De la anterior disposición se concluye que la medida cautelar de detención preventiva que adoptó el Juez ahora recurrido, se mantiene contra Sonia Rita Vargas, quien, además, ha apelado de la decisión preventiva asumida por el Juez Cautelar de Sacaba que rechazó su solicitud de cesación de la referida medida. Por consiguiente, no se ha acreditado de modo alguno la ilegalidad que se  acusa en lo concerniente a la actuación de la autoridad judicial demandada, ya que sus determinaciones continúan válidas en tanto el Juez de Sacaba no las modifique. Consecuentemente, el Recurso es improcedente también respecto del Juez Primero de Instrucción en lo Penal de Cochabamba, al no evidenciarse ninguna conculcación a los  derechos de la imputada a la defensa, al debido proceso y al principio de presunción de inocencia.

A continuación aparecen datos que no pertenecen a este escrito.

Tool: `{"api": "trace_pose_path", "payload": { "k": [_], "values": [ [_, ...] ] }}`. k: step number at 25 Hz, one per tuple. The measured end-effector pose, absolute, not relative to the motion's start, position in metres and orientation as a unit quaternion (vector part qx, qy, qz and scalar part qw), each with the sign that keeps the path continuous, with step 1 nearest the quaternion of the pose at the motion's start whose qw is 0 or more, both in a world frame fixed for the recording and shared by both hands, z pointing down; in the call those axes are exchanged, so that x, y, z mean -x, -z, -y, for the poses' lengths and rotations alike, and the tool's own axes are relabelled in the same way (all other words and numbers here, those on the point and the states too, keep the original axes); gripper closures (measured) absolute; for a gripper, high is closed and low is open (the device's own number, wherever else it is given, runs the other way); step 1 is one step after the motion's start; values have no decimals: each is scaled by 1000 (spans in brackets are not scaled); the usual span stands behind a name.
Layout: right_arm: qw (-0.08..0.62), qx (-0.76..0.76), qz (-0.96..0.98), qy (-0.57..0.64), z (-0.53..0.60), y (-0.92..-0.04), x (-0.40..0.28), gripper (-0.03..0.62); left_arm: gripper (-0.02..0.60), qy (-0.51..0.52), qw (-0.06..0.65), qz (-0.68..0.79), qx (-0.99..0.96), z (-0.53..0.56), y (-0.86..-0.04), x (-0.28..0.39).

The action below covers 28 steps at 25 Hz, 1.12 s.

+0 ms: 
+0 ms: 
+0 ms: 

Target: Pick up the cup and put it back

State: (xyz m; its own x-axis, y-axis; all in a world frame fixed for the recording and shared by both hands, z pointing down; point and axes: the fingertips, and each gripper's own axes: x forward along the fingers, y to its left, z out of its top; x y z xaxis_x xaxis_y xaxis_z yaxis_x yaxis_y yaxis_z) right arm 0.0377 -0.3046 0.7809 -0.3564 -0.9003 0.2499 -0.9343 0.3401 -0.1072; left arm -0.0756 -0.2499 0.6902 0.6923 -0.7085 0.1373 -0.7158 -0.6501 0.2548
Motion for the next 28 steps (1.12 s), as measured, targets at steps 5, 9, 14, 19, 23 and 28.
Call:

CONSIDERANDO: Que resulta imprescindible aclarar que la garantía constitucional establecida por el art. 18 de la Constitución Política del Estado en resguardo de la libertad individual, no está supeditada a la inexistencia de otros recursos, como erróneamente señala en la sentencia que se revisa la Corte de Hábeas Corpus; sino que dada la naturaleza de este Recurso, una vez constatada la acción u omisión ilegal o indebida, en una de las formas establecidas en el art. 89.1 de la Ley Nº 1836, corresponde al órgano jurisdiccional que conoce el Recurso brindar la inmediata protección, disponiendo se repare el acto ilegal demandado, con la aplicación de las  responsabilidades establecidas por el art. 91.5 de la indicada Ley, como lo ha establecido la jurisprudencia creada por este Tribunal. Así,  las sentencias constitucionales  Nos: 228/2000-R,  239/2000, 149/01-R y otras.